- _WORK ORDER_
Which lines of the records below contain the string "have"? Report each of them.

- _DATA FOR REVIEW_
********************

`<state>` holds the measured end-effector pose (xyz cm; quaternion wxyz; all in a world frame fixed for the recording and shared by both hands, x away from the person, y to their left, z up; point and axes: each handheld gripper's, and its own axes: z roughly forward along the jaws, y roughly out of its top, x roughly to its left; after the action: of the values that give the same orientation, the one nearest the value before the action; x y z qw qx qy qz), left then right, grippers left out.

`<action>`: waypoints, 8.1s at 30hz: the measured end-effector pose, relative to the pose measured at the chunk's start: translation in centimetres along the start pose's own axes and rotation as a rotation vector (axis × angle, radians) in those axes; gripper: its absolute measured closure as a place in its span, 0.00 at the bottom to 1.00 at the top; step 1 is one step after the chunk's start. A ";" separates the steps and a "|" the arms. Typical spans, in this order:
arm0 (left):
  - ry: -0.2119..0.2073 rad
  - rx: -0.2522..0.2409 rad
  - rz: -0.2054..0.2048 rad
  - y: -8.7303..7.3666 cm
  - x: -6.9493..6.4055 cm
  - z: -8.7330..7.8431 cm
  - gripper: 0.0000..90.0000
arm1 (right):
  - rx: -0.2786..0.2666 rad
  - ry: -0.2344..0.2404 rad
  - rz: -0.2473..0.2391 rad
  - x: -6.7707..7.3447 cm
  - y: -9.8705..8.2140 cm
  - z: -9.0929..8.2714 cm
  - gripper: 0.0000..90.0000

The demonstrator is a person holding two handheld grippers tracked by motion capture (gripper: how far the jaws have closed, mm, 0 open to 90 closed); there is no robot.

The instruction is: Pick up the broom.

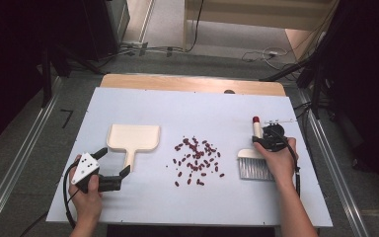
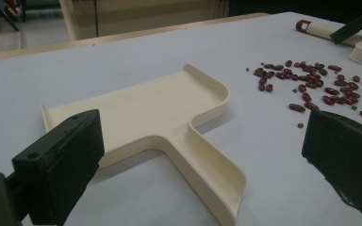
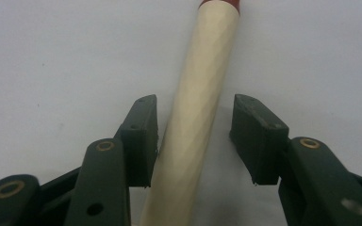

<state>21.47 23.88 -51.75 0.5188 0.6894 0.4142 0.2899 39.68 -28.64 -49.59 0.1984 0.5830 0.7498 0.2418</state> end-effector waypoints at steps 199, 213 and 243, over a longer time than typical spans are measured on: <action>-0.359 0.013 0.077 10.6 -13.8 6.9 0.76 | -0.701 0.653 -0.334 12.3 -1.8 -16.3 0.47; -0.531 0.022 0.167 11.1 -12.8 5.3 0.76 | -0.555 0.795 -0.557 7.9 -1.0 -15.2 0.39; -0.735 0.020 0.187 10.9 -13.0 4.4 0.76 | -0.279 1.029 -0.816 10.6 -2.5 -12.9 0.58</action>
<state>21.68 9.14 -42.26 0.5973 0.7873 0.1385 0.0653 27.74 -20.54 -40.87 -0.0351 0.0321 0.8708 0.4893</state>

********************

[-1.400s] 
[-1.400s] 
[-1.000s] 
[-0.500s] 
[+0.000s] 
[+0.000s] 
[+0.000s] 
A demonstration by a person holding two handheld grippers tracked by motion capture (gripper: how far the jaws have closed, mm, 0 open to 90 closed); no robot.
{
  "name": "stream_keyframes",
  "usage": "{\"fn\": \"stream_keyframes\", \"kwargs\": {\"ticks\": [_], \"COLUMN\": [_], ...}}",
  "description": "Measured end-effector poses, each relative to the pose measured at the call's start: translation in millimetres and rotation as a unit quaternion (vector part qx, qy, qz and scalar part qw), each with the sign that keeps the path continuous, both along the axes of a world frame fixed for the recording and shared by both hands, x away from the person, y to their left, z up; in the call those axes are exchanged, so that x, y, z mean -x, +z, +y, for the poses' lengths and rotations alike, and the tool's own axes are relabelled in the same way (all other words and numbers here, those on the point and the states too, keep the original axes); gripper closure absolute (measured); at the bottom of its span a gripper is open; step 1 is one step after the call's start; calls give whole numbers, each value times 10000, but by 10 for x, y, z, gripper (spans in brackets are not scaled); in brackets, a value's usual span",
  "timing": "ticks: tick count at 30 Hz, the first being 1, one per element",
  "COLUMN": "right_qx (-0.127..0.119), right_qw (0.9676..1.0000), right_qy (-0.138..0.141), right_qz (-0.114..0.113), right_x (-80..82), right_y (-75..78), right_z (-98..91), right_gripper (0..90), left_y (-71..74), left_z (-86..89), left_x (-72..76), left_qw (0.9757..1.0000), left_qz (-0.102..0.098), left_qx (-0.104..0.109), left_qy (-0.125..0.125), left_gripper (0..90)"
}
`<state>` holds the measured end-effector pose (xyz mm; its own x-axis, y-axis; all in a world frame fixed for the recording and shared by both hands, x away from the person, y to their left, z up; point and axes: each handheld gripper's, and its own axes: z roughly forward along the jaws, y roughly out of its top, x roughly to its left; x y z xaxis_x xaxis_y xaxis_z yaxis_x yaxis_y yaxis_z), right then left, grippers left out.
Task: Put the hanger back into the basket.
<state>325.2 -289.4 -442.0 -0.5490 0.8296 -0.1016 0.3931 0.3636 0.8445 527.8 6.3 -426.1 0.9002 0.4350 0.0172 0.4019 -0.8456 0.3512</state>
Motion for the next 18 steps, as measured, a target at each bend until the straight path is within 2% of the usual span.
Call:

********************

- _RESPONSE TO THIS EXERCISE_
The demonstrator is a person holding two handheld grippers tracked by motion capture (gripper: how far the jaws have closed, mm, 0 open to 90 closed); there is no robot.
A demonstration by a person holding two handheld grippers tracked by motion capture (gripper: how far the jaws have closed, mm, 0 open to 90 closed); no robot.

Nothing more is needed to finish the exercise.